USC defensive back, wide receiver and return specialist, Adoree’ Jackson played defense, special teams and offense and was the only player nationally in 2015 to generate at least 400 yards receiving, 600 yards in kickoff returns, 250 yards in punt returns and 30 tackles. On defense, he had 35 tackles, one forced fumble, eight PBUs, nine pass deflections and one interception, and led the Trojans with 251 punt return yards and 690 kickoff return yards. Using his blazing speed and uncanny cutback ability with the ball, Jackson scored five touchdowns this season – two each receiving and punt returns, and one interception return. In the win over UCLA to decide the Pac-12 South champion, he had six tackles, two pass deflections, 53 yards on kickoff returns and a 42-yard punt return for a touchdown. Jackson earned first team All-Pac-12 honors at defensive back and second team honors as the return specialist.
The first-ever defensive lineman to be named a Paul Hornung Award finalist, Robert Nkemdiche from Ole Miss played a major role disrupting opponents’ backfields from his D-line spots, and made an impact on offense and special teams as the Rebels defeated Alabama, LSU and Mississippi State for the first ever in the same season. In the win over arch rival Mississippi State in the Egg Bowl, he recorded 1.5 sacks for a loss of 12 yards as the Rebels’ defense dominated the game.

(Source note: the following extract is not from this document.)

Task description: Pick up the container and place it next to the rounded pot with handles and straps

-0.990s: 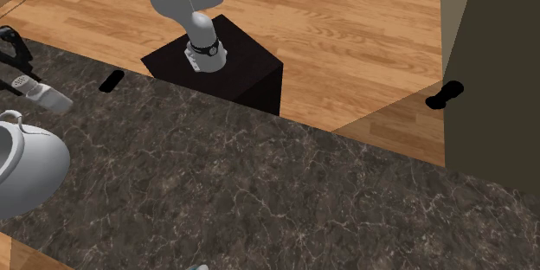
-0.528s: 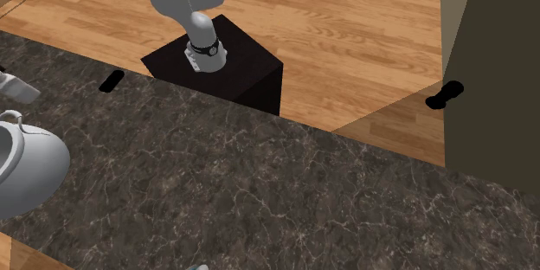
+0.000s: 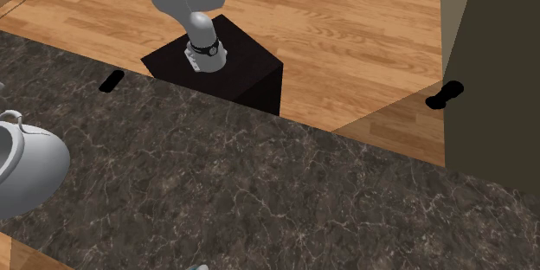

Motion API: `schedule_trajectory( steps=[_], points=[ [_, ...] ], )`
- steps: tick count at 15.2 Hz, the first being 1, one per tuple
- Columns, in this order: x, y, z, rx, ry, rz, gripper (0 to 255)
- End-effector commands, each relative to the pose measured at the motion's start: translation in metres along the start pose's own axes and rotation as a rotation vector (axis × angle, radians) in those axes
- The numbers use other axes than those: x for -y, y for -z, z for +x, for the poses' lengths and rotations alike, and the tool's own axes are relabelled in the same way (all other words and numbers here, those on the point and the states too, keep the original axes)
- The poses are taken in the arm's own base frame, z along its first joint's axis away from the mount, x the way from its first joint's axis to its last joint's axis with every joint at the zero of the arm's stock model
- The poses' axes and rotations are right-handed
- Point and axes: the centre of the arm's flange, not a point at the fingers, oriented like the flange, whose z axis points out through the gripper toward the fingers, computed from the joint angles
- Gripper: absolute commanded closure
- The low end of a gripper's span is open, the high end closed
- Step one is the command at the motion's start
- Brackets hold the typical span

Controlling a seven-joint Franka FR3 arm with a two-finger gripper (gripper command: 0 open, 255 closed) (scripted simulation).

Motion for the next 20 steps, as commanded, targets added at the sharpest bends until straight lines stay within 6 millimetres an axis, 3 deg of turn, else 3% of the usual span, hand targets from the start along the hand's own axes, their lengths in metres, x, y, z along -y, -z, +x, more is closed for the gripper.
schedule_trajectory(
  steps=[1, 20],
  points=[
    [-0.014, 0.0, -0.035, 0.0, 0.004, -0.001, 255],
    [-0.016, -0.1, -0.033, 0.0, 0.004, -0.001, 255]
  ],
)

A tremendous athlete who was considered a highly sought after NFL draft choice, Nkemdiche played defensive tackle, defensive end, H-back/tight end and protector on punts. He recorded 29 tackles, three sacks, seven tackles for loss, scored three touchdowns on offense (two rushing and one receiving) and blocked a kick as Ole Miss finished the regular season 9-3 earning a trip to the Sugar Bowl.
For his versatility on defense, offense and special teams, Jabrill Peppers was called “the Willie Mays of college football” by Michigan Head Coach Jim Harbaugh and was a huge part of the Wolverines’ amazing, turnaround season under the rookie coach. Peppers started every game at safety, saw playing time at three other defensive positions, returned kicks and punts, and during the second half of the season played offense as well. He was named Big Ten Freshman of the Year, first team all-conference and second team Sports Illustrated All-America at safety and honorable mention Sports Illustrated All-America at all-purpose player. Peppers finished the Wolverines’ 9-3 regular season with 45 tackles and 10 pass breakups, while returning 17 punts for an 11.4 average and eight kickoffs for a 27.9 average, rushed for 72 yards and two touchdowns, and made eight catches for 79 yards.